Nel tuo libro, La percezione riflessa, ti soffermi sulla genesi della connessione estetica tra mente e mondo individuando al suo fondamento i processi attenzionali precognitivi. Qual è il ruolo dell’attenzione e quali sono le sue conseguenze rispetto alla definizione dell’oggetto dell’estetica?
Il ruolo dell’attenzione per capire la genesi degli atteggiamenti estetici è decisivo. A patto che si intenda la differenza tra i fenomeni attenzionali e gli stati intenzionali. Sulla base di questa differenza, secondo la quale l’attenzione può essere intesa come una modulazione pre-intenzionale della vita percettiva, noi possiamo riconoscere il ruolo costitutivo dell’oggetto e del rapporto con l’esterno in ogni esperienza estetica. Così la dimensione estetica dell’esperienza umana può presentarsi come una conseguenza imprevista di processi attenzionali. Secondo questa tesi la stessa attitudine estetica si stabilizza nel paesaggio umano prima dello stabilizzarsi di atteggiamenti intenzionali. E questo obbliga a rivedere la stessa coestensività tra la nozione di coscienza e quella di intenzionalità.
Nelle stesse pagine scrivi che “un’estetica che non muova dall’aisthesis – ossia dalla linea di continuità che caratterizza il rapporto tra sensazione e percezione – non è legittimata a chiamarsi tale”. Condivido questa tua osservazione e mi chiedo se possiamo intenderla anche come una delle principali premesse per la definizione della “mente estetica”?
Certamente. Le mie ultime ricerche vertono proprio sul funzionamento estetico della nostra mente. Sono appunto dell’idea che la nostra è una mente estetica prima ancora che una mente simbolica. Una tesi che condivido con Ellen Dissanayake, una pioniera nell’analisi degli atteggiamenti proto-estetici nella primissima infanzia. A tale riguardo è essenziale per me il dialogo con le ricerche più serie condotte nell’ambito della cosiddetta neuro-estetica. Queste ricerche sono importanti a patto che muovano da un paradigma estetico non ingenuo. Qui il ruolo della filosofia è ancora essenziale. Anche nella direzione di formulare ipotesi per programmi di ricerca.
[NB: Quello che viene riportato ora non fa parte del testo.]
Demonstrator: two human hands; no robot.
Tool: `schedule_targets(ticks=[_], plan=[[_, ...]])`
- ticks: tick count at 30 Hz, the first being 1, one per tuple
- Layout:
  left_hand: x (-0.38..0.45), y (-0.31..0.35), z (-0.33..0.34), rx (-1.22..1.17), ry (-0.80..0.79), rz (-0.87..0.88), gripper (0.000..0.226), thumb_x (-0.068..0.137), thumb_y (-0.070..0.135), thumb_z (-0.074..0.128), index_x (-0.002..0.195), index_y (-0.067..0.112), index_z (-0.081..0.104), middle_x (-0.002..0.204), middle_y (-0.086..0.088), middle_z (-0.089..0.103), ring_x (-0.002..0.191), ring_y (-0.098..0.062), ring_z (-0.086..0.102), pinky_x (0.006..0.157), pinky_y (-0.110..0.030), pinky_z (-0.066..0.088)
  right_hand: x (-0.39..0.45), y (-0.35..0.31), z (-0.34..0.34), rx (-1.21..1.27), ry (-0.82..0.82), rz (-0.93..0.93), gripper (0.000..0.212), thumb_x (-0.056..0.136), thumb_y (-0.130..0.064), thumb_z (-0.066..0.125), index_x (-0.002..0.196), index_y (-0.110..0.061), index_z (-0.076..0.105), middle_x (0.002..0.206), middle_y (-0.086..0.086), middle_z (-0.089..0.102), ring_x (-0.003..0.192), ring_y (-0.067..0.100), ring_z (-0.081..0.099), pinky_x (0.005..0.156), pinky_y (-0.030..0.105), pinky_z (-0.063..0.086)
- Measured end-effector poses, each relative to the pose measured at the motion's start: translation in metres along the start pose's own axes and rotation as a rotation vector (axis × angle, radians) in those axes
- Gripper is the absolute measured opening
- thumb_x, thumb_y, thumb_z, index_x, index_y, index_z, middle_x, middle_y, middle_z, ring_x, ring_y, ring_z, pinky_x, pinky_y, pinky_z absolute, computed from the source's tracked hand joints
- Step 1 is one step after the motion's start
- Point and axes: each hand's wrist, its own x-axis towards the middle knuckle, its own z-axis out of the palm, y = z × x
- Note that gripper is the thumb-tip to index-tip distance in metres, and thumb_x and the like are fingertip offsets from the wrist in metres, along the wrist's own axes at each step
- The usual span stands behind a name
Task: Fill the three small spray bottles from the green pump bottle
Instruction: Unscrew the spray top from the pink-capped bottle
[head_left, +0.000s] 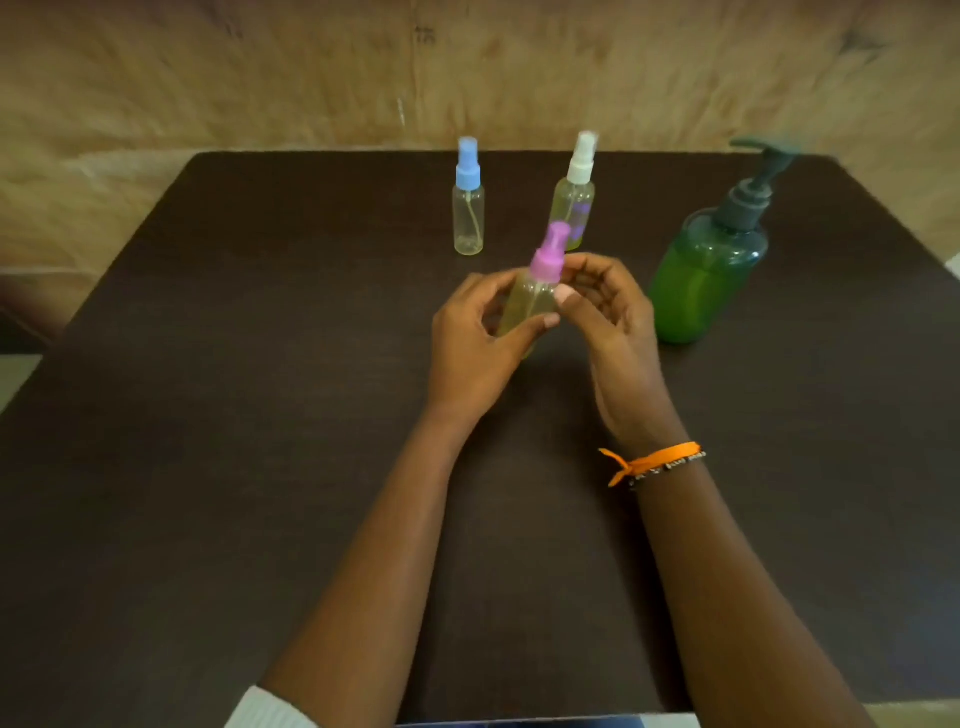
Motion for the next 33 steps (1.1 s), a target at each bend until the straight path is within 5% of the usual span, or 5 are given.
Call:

Proprio in questa direzione sto lavorando attualmente alla definizione di un meccanismo estetico della mente come sintesi epigenetica: come armonizzazione o équilibration (nel senso di Piaget) tra sistemi emozionali e strutture cognitive.
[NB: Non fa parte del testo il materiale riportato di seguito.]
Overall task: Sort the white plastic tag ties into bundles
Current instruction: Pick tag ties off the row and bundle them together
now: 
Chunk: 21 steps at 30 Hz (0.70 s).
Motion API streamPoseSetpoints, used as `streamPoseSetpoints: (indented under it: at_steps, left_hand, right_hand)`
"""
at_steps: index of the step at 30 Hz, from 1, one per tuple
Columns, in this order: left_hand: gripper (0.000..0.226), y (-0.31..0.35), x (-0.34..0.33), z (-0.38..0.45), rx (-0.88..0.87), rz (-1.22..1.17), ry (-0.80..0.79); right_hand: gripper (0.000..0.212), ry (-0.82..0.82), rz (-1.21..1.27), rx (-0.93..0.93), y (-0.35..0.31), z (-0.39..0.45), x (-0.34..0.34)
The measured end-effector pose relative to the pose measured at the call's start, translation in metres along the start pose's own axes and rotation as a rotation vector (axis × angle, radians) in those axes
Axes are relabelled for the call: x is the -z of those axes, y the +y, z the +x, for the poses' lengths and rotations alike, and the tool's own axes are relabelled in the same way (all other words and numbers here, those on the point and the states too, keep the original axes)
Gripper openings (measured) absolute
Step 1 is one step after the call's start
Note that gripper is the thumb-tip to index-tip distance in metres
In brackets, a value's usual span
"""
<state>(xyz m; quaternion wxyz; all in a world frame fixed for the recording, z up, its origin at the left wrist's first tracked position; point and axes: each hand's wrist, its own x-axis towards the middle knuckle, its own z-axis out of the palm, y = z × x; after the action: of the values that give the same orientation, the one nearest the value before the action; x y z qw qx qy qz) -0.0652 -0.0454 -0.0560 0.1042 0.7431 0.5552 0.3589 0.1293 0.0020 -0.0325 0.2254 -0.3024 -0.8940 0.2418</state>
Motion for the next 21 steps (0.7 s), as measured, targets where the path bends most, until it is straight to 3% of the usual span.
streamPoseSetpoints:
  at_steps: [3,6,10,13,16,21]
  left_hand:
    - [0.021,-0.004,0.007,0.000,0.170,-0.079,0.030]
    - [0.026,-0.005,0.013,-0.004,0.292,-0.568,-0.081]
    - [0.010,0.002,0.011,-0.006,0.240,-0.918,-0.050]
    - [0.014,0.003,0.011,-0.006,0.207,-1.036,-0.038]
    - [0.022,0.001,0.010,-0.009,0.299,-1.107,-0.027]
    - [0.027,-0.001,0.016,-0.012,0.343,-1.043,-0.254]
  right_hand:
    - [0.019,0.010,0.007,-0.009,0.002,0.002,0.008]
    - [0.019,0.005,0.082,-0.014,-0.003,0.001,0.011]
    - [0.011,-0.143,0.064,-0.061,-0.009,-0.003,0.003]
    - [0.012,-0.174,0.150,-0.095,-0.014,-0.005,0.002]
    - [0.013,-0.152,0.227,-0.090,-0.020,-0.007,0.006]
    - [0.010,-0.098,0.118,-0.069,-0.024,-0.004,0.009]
Considerando lo studio delle implicazioni meta-estetiche, le nuove concezioni della mente e gli esiti delle ricerche condotte nell’ambito dell’estetica evoluzionista, quale sarà il prossimo orizzonte disciplinare?
Credo che un orizzonte tematico-concettuale assai fecondo per l’estetica dei prossimi anni sia quello offerto dalla centralità che la nozione di epigenesi ha assunto nell’ambito delle neuroscienze (ad esempio, con la nozione di “stabilizzazione selettiva” definita da Jean-Pierre Changeux) o nell’idea di una “sintesi estesa” nell’ambito della biologia evolutiva, messa a fuoco in un importantissimo volume a più voci a cura di Massimo Pigliucci e Gerd Müller (Evolution. The Extended Synthesis, MIT Press, 2010). Questo tema è affrontato sia nell’ultimo numero della “Rivista di Estetica”, a cura di Lorenzo Bartalesi e Gianluca Consoli, sia nell’ultimo numero di “Aisthesis”, a cura di Lorenzo Bartalesi e Mariagrazia Portera.